Johan Driessen hat im Kanupolo so ziemlich Alles gewonnen, was es zu gewinnen gibt. Dass das abseits der Öffentlichkeit passiert, nimmt er locker.
Er ist mehrfacher deutscher Meister, amtierender Europameister, Vizeweltmeister und Goldmedaillengewinner bei den World Games. Kurzum: Er gehört zu den besten Sportlern Deutschlands. Gestatten: Johan Driessen. Noch nie gehört? Das mag daran liegen, dass der Essener seine Titel nicht in Stutzen und Stollenschuh auf grünem Rasen oder mit Schläger auf dem Tennisplatz gewinnt, sondern: beim Kanupolo.
„Handball auf dem Wasser“ oder „Wasserball in Booten“, so versucht es Driessen dem Laien verständlicher zu machen. Der 28-Jährige spielt beim Kanusportverein Rothe Mühle Essen. Im September verteidigte er mit dem Bundesligisten den Deutschen Meistertitel. Seitdem lässt der Doktorand seine Vereinskleidung im Schrank. Saisonpause. Gleich Trainingspause ist das aber nicht.
Träger des silbernen Lorbeerblatts
Konditions- und Krafttraining sind für den großgewachsenen Leistungssportler in der kalten Jahreszeit ein Muss. Mindestens dreimal in der Woche. Dazu kommen bei passender Wetterlage noch vier Einheiten auf dem Wasser. Insgesamt kommt er damit auf 14 bis 18 Stunden Training in der Woche. Schließlich braucht man viel Kraft und Technik für Kanupolo. Eine Schinderei, die er nun schon mehr als 15 Jahre für seinen Sport durchzieht. Und von der seine kräftige Statur erzählt. Dass seine großen Erfolge auf diesem Weg kaum Beachtung in der Öffentlichkeit finden? Für ihn so gut wie egal.

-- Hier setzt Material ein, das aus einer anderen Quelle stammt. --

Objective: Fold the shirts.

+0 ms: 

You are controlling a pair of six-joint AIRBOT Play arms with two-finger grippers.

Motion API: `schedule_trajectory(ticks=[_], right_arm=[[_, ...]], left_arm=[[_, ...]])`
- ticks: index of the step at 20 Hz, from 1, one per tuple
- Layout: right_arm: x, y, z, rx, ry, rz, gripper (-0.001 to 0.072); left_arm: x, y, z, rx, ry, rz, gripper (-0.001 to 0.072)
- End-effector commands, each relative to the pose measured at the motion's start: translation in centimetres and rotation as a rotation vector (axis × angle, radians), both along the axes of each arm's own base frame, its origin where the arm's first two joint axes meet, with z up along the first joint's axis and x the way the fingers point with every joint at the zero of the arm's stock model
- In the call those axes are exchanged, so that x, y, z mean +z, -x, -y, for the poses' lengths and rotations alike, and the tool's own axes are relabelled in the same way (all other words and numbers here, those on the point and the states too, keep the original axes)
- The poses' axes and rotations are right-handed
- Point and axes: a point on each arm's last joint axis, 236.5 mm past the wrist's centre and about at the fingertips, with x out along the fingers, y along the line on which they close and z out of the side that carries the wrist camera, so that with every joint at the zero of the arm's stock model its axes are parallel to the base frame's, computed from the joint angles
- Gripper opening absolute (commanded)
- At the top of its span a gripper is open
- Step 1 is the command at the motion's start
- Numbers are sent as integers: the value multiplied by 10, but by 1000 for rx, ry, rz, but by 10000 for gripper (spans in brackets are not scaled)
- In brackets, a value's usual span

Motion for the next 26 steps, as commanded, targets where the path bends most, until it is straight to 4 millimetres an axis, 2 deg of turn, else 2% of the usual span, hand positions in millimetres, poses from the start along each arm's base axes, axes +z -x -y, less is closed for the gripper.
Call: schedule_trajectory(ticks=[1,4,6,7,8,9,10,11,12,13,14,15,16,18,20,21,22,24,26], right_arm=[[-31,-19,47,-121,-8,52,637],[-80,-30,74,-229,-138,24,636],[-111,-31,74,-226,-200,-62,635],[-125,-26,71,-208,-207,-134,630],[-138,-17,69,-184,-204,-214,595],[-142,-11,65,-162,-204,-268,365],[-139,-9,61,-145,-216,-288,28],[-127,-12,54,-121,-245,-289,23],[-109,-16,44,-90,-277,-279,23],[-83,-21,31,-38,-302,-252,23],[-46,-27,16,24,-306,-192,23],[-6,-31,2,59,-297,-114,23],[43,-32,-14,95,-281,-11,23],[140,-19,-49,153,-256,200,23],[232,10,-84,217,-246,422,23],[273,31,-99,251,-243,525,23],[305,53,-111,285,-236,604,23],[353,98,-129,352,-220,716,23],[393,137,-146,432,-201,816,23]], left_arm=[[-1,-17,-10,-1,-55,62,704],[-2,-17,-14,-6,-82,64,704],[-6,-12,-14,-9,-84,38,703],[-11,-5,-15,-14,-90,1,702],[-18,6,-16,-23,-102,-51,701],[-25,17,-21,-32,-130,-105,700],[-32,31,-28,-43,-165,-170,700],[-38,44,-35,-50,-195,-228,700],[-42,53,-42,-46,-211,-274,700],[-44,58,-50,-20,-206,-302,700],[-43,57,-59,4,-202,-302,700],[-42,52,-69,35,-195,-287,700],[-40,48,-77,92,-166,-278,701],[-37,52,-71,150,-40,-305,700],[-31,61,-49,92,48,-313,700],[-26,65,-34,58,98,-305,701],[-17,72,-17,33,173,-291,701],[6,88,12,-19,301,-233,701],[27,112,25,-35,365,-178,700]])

Ein Beispiel für Driessens gelassene Sicht auf die Dinge: Der "Weltklasse-Randsportler" erhielt 2013 für das Gold bei den World Games in Kolumbien das silberne Lorbeerblatt aus den Händen des Bundespräsidenten Joachim Gauck. Wie auch die deutschen Fußball-Weltmeister im letzten Sommer. Der Unterschied: Bei Jogis Jungs blickte die ganze Welt auf die Verleihung. „Bei uns hat das niemanden so richtig interessiert“, erinnert sich Driessen. „Ich find’ das witzig.“ Er nimmt’s mit einem Schmunzeln.
Maximaler Einsatz, minimaler Ertrag
Gerade weil er von seinem Sport so überzeugt ist. „Menschen, die das erste Mal Kanupolo sehen, schauen für gewöhnlich länger als nur ein paar Minuten zu“, meint Driessen. Große Dynamik bringe der Sport mit. Und spektakulär sehe er allemal aus. „Wenn jemand mal ein Paddel ins Gesicht bekommt, kann das im ersten Moment ganz schön robust wirken.“ Aber dafür gibt’s ja Schutzkleidung. Eine Partie dauert zweimal zehn Minuten. „Das Spiel ist extrem schnell und fordert maximalen Krafteinsatz. Länger zu spielen, wäre da einfach nicht drin“, meint Driessen. Maximaler körperlicher Einsatz für minimalen finanziellen Ertrag. Oder besser: für gar keinen Ertrag. „Geld verdiene ich mit dem Sport nicht“, sagt Driessen. An die 2000 Euro kosten Kanu plus die richtige Ausrüstung. Als Nationalspieler bekommt er immerhin schon mal Rabatt oder gesponsortes Equipment. „Man ist da froh, wenn man mit Null rausgeht.“
Langweilig wird mir nicht
Im Mai wird’s wieder ernst: Bundesliga-Saisonstart für Driessen und seine Kollegen bei Rothe Mühle. Bis dahin: Kraft- und Konditionstraining, Übung auf dem Wasser, Trainingslager und Turniere – manche auch im Ausland. Alles in allem sind in Driessens Jahr über 20 Wochenenden für Kanupolo reserviert. Genauso wenig Zeit, wie sein Sport im Fokus der breiten Masse genießt, bleibt einem Topsportler eben zum Entspannen. Doch davon lässt sich Driessen nicht verrückt machen: „Langweilig wird mir bestimmt nicht“, sagt er. Mit einem Lächeln.